> Input data
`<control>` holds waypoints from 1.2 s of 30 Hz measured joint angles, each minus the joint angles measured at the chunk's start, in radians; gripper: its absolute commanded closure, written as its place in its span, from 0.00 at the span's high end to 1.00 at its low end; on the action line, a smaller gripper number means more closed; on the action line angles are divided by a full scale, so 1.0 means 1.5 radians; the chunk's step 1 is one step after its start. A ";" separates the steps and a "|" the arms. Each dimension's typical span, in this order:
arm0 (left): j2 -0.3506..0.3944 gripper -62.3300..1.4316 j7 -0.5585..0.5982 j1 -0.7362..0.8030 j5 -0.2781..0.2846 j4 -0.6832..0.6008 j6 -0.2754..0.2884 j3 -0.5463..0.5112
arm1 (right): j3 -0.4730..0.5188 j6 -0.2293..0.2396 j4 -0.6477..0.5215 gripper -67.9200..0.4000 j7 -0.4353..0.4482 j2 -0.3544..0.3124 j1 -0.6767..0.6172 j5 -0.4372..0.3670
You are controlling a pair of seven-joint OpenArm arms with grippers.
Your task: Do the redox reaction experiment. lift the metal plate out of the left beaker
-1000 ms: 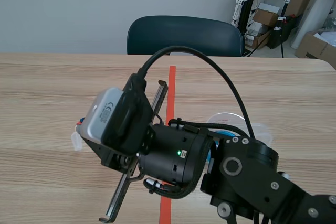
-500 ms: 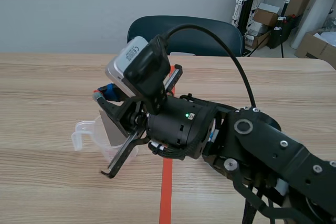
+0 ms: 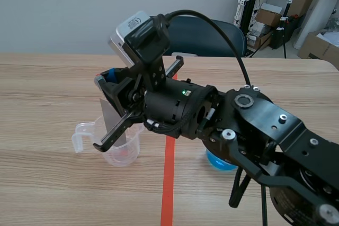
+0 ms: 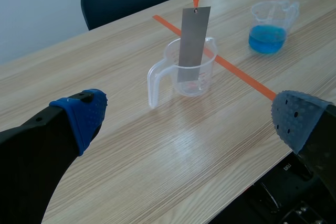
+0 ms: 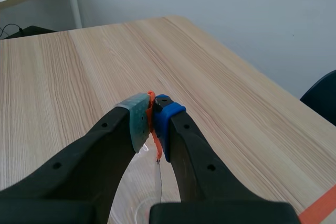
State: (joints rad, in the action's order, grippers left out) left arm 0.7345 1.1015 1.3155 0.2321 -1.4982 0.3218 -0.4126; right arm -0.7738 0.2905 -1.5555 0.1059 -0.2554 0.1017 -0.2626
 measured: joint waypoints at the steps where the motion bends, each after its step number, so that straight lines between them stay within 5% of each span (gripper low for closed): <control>1: 0.000 1.00 0.000 0.000 0.000 0.000 0.000 0.000 | 0.001 -0.006 0.000 0.00 0.001 0.000 0.002 0.000; 7: 0.000 1.00 0.000 0.000 0.000 0.000 0.000 0.000 | 0.017 -0.009 0.000 0.00 -0.012 0.000 0.003 -0.003; 15: 0.000 1.00 0.000 0.000 0.000 0.000 0.000 0.000 | 0.017 -0.009 0.000 0.00 -0.042 0.000 0.008 -0.091; 36: 0.000 1.00 0.000 0.000 0.000 0.000 0.000 0.000 | 0.017 -0.009 -0.015 0.00 -0.075 -0.004 0.010 -0.095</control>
State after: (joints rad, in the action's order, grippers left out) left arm 0.7345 1.1015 1.3155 0.2321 -1.4982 0.3218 -0.4126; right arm -0.7479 0.2768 -1.5776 -0.0063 -0.2611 0.1165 -0.4053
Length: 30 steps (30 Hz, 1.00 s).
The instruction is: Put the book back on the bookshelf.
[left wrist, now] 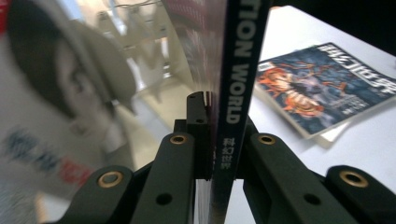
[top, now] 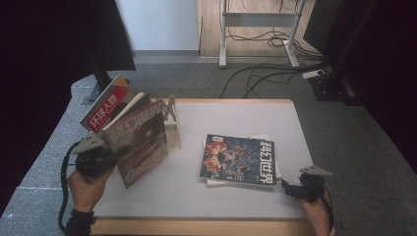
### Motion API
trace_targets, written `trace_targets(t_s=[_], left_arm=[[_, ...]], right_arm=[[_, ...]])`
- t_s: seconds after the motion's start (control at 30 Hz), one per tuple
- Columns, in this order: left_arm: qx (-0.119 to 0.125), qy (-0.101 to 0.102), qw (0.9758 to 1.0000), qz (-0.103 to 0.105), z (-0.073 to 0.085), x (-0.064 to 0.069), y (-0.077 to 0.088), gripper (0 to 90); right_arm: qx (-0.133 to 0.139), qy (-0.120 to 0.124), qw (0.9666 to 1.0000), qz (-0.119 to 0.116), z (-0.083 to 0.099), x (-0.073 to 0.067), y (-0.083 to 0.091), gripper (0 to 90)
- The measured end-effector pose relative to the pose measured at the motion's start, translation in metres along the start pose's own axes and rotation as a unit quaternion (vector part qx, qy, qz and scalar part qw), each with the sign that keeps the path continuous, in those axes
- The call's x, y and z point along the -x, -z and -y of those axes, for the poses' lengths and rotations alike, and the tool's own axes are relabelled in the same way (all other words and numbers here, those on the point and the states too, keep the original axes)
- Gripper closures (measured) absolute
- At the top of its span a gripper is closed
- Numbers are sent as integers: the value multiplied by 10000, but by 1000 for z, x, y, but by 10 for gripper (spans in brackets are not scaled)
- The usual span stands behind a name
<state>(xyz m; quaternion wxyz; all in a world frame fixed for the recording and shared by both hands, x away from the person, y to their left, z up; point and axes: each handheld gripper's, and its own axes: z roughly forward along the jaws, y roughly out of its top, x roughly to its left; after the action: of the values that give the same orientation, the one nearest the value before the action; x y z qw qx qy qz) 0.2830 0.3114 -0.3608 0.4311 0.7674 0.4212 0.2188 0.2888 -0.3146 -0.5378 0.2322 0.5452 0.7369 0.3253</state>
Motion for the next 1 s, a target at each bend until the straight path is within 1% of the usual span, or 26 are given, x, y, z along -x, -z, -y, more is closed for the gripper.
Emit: trace_targets(t_s=[0.1, 0.17, 0.23, 0.37, 0.53, 0.67, 0.8, 0.9, 1.0], left_arm=[[-19, 58, 9997, -219, 3, -6, 3, 843], [-21, 106, 9994, -327, 3, -8, 1, 842], [-36, 193, 9986, -486, 3, -11, -2, 842], [-35, 285, 9975, -646, 1, -15, -10, 842], [17, 409, 9963, -753, -6, -18, -24, 842], [102, 510, 9946, -903, -14, -19, -41, 842], [158, 528, 9936, -989, -20, -20, -53, 842], [233, 552, 9929, -1025, -25, -22, -68, 842], [292, 529, 9923, -1083, -26, -23, -80, 841]], right_arm=[[2, 1, 10000, 1, 0, 0, 0, 49], [4, -6, 10000, 1, 0, 0, 0, 49], [4, -5, 10000, 1, 0, 0, 0, 49], [4, -7, 10000, 0, 0, 0, 0, 49], [5, -9, 10000, -2, 0, 0, 0, 49], [8, -5, 10000, -6, 0, 0, 0, 49], [9, -4, 10000, -6, 0, 0, 0, 49], [15, -9, 10000, -7, 0, 0, 0, 49], [18, -2, 10000, -8, 0, 0, 0, 49]])
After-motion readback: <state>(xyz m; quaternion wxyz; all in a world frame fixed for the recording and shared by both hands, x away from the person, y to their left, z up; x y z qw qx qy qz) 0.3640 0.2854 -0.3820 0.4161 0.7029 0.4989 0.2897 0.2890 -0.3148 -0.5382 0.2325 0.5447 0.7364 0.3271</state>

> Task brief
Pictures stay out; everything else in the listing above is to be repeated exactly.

> Answer space
`<control>` holds waypoints from 1.2 s of 30 Hz measured joint angles, each minus the joint angles measured at the chunk's start, in radians; gripper: its absolute commanded closure, written as its place in its span, from 0.00 at the span's high end to 1.00 at its low end; on the action line, a smaller gripper number means more closed; on the action line angles are divided by a full scale, so 1.0 means 1.5 radians; the chunk's step 1 is one step after its start. A ";" separates the steps and a "|" the arms. Each dimension's typical span, in this order:
arm0 (left): j2 -0.3506..0.3944 gripper -62.3300..1.4316 j7 -0.5585..0.5982 j1 -0.7362..0.8030 j5 -0.2781..0.2846 j4 -0.6832..0.6008 j6 -0.2754..0.2884 j3 -0.5463..0.5112
arm1 (right): j3 -0.4730..0.5188 j6 -0.2293..0.2396 j4 -0.6477..0.5215 gripper -67.9200..0.4000 j7 -0.4353..0.4482 j2 -0.3544..0.3124 j1 -0.6767..0.6172 j5 -0.4372..0.3670
You are controlling a pair of seven-joint OpenArm arms with grippers.
Your task: Do the redox reaction experiment. lift the metal plate out of the left beaker
-1000 ms: 
-500 ms: 
+0 ms: 
+0 ms: 
+0 ms: 
State: (joints rad, in the action's order, grippers left out) left arm 0.7345 1.1015 1.3155 0.2321 -1.4982 0.3218 -0.4126; right arm -0.7738 0.2905 -1.5555 0.1059 -0.2554 0.1017 -0.2626
 measured: joint waypoints at the steps where the motion bends, each after its step number, so that straight lines between them stay within 5% of each span (gripper low for closed): <control>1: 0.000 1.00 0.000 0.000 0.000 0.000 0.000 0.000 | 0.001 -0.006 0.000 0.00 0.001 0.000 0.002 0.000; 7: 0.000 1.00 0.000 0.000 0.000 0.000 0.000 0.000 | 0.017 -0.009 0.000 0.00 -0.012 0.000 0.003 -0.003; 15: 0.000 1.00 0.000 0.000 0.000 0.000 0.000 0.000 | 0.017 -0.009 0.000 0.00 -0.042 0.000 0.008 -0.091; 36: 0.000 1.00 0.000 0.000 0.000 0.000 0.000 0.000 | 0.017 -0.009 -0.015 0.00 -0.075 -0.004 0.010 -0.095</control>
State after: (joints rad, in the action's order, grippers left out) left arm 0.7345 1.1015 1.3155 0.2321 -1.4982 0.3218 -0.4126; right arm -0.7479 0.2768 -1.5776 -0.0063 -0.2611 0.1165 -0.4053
Length: 30 steps (30 Hz, 1.00 s).
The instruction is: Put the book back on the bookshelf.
[left wrist, now] 
[top, now] 
### Motion API
trace_targets, written `trace_targets(t_s=[_], left_arm=[[_, ...]], right_arm=[[_, ...]])`
- t_s: seconds after the motion's start (control at 30 Hz), one per tuple
- Columns, in this order: left_arm: qx (-0.119 to 0.125), qy (-0.101 to 0.102), qw (0.9758 to 1.0000), qz (-0.103 to 0.105), z (-0.073 to 0.085), x (-0.064 to 0.069), y (-0.077 to 0.088), gripper (0 to 90); right_arm: qx (-0.133 to 0.139), qy (-0.120 to 0.124), qw (0.9666 to 1.0000), qz (-0.119 to 0.116), z (-0.083 to 0.099), x (-0.073 to 0.067), y (-0.083 to 0.091), gripper (0 to 90)
- The measured end-effector pose relative to the pose measured at the motion's start, translation in metres along the start pose's own axes and rotation as a unit quaternion (vector part qx, qy, qz and scalar part qw), each with the sign that keeps the path continuous, in those axes
- The call's x, y and z point along the -x, -z and -y of those axes, for the poses' lengths and rotations alike, and the tool's own axes are relabelled in the same way (all other words and numbers here, those on the point and the states too, keep the original axes)
- Gripper closures (measured) absolute
- At the top of its span a gripper is closed
- Numbers are sent as integers: the value multiplied by 10000, but by 1000 for z, x, y, but by 10 for gripper (spans in brackets are not scaled)
- The usual span stands behind a name
<state>(xyz m; quaternion wxyz; all in a world frame fixed for the recording and shared by both hands, x away from the person, y to their left, z up; point and axes: each handheld gripper's, and its own axes: z roughly forward along the jaws, y roughly out of its top, x roughly to its left; after the action: of the values that give the same orientation, the one nearest the value before the action; x y z qw qx qy qz) 0.2830 0.3114 -0.3608 0.4311 0.7674 0.4212 0.2188 0.2888 -0.3146 -0.5378 0.2322 0.5452 0.7369 0.3253</state>
Motion for the next 1 s, a target at each bend until the straight path is within 1% of the usual span, or 26 are given, x, y, z along -x, -z, -y, more is closed for the gripper.
Emit: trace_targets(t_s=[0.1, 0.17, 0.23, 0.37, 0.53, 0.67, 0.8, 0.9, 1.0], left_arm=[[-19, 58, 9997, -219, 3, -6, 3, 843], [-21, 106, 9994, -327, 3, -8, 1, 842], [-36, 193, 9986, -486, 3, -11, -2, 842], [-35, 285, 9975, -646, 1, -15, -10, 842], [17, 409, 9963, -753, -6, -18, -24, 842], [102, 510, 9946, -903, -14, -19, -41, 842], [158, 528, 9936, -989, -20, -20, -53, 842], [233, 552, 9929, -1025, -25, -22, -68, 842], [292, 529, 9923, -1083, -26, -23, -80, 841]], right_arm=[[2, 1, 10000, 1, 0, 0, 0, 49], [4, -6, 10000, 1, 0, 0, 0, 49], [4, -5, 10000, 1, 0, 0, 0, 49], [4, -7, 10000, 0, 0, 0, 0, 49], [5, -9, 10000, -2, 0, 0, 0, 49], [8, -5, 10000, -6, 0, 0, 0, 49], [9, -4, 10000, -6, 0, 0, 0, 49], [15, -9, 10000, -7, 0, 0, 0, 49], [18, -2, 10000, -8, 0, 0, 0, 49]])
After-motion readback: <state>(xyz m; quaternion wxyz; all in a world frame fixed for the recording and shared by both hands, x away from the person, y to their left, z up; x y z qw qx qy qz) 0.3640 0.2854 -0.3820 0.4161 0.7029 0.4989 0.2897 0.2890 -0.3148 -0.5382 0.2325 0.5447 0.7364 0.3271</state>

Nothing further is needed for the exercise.